Debates over Founding Era constitutional understandings proliferate in scholarship and litigation. The understandings examined, however, are almost exclusively those of the white men who either drafted the constitution or could vote on its ratification. In We the (Native) People?, Professor Gregory Ablavsky and doctoral candidate Tanner Allread broaden this focus, uncovering what Indigenous people said and thought about the Constitution’s meaning. Like Mary Bilder’s recent article on the influence of Cherokee, Chickasaw, and Choctaw delegations’ visits to the constitutional convention in 1787,1 and earlier works by Robert Clinton, Maggie Blackhawk, and Ablavsky himself,2 the article confirms the influence of tribal actions on the Constitution and its interpretation.
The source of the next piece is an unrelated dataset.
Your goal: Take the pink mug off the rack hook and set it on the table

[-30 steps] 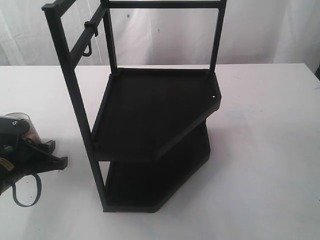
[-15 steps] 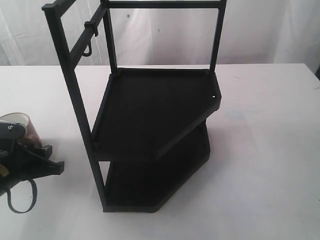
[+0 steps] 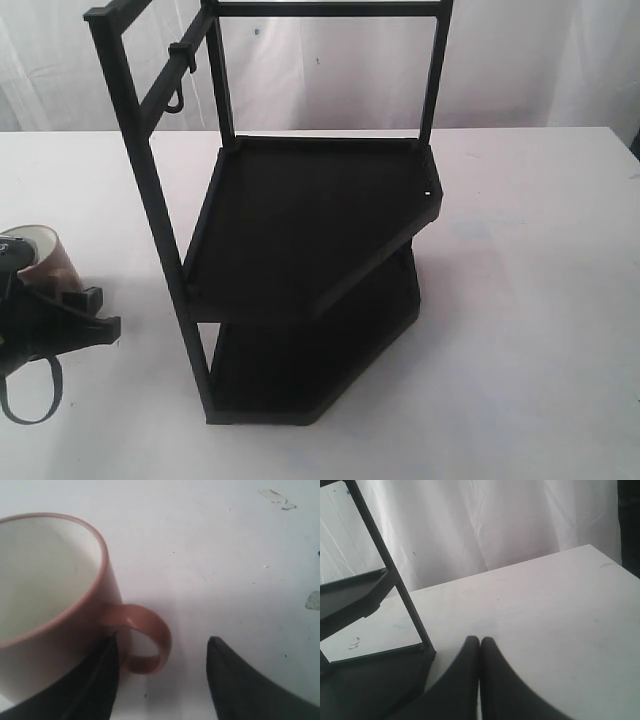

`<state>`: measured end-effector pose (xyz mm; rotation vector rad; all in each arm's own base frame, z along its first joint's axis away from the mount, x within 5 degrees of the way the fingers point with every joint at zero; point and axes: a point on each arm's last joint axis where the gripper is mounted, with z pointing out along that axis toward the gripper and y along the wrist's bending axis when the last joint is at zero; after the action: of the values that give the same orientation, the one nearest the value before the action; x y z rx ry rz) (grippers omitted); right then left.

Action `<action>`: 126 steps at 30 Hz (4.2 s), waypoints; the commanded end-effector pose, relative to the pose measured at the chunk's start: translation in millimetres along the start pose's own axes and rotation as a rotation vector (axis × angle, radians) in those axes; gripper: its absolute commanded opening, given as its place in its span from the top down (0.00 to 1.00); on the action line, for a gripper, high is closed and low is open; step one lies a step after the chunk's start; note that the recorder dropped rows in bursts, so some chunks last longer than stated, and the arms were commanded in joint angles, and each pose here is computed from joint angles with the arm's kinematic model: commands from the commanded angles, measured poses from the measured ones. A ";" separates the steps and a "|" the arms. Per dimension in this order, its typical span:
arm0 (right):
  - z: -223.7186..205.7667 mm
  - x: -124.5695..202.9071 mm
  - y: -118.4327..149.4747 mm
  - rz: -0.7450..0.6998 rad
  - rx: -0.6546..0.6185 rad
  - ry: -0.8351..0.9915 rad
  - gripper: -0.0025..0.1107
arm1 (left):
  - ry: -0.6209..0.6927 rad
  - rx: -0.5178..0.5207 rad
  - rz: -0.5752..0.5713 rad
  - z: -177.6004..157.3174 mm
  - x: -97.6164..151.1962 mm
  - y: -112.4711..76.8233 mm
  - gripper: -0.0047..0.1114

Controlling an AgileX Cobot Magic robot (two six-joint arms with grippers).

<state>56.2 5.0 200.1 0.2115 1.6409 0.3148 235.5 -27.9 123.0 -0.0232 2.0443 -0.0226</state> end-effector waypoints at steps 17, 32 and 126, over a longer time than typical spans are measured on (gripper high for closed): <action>0.0 1.2 -0.6 0.001 0.001 -0.003 0.98 | -0.172 0.073 -0.138 -80.7 -39.5 4.3 0.50; 0.0 1.2 -0.6 0.001 0.001 -0.003 0.98 | -0.300 0.236 -0.135 -207.9 -93.3 4.5 0.96; 0.0 1.2 -0.6 -0.006 0.001 -0.003 0.98 | -0.186 0.237 0.025 -186.6 37.9 12.0 0.96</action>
<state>56.2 5.0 200.1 0.2115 1.6409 0.3148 52.3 -15.6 174.8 0.1491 1.8454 -0.2308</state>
But in foregrounding Indigenous people’s perspectives, Ablavsky and Allread open a new window on those actions as well as on constitutional history and law.

The first contribution of the article is to identify pre-constitutional tribal-settler diplomacy as an important backdrop against which the Constitution was drafted and understood. As scholars like Robert Williams and Colin Calloway have shown, established rules, shaped by both Indigenous and English traditions, governed this diplomacy. These practices included both accepted rituals and norms of negotiation, reciprocity, and ongoing relationships that the English violated at their peril. Ablavsky and Allread dub this body of rules the “diplomatic constitution,” invoking the times’ definition of constitution as the practices, institutions, and discourses that disciplined governmental power. Influential founders, they show, like George Washington, Ben Franklin, James Madison, James Monroe, and Thomas Jefferson, would all have been familiar with this diplomatic constitution from their own experiences at negotiations with tribal nations.

Although the early documents of the fledgling United States seemed to continue these rules of diplomacy, white settlers, states, and loosely organized militias defied its precepts, refusing negotiation and clear channels of communication. In response, tribal leaders repeatedly invoked the diplomatic constitution and chided the federal government on its inability to control its subjects. As Chickasaw leaders informed Congress, “We are told that you are the head Chief of a grand Council which is above these Thirteen Councils…[I]f so, why have we not had talks from you? We are head Men and Chiefs and Warriors also, and I have always been accustomed to speak with great Chiefs and Warriors.” (P. 265.) At the time, federal officials were torn on whether to maintain the diplomatic constitution or to treat tribal nations as conquered peoples to whom no further concessions need be made. Tribal influence pushed these officials to restore existing norms.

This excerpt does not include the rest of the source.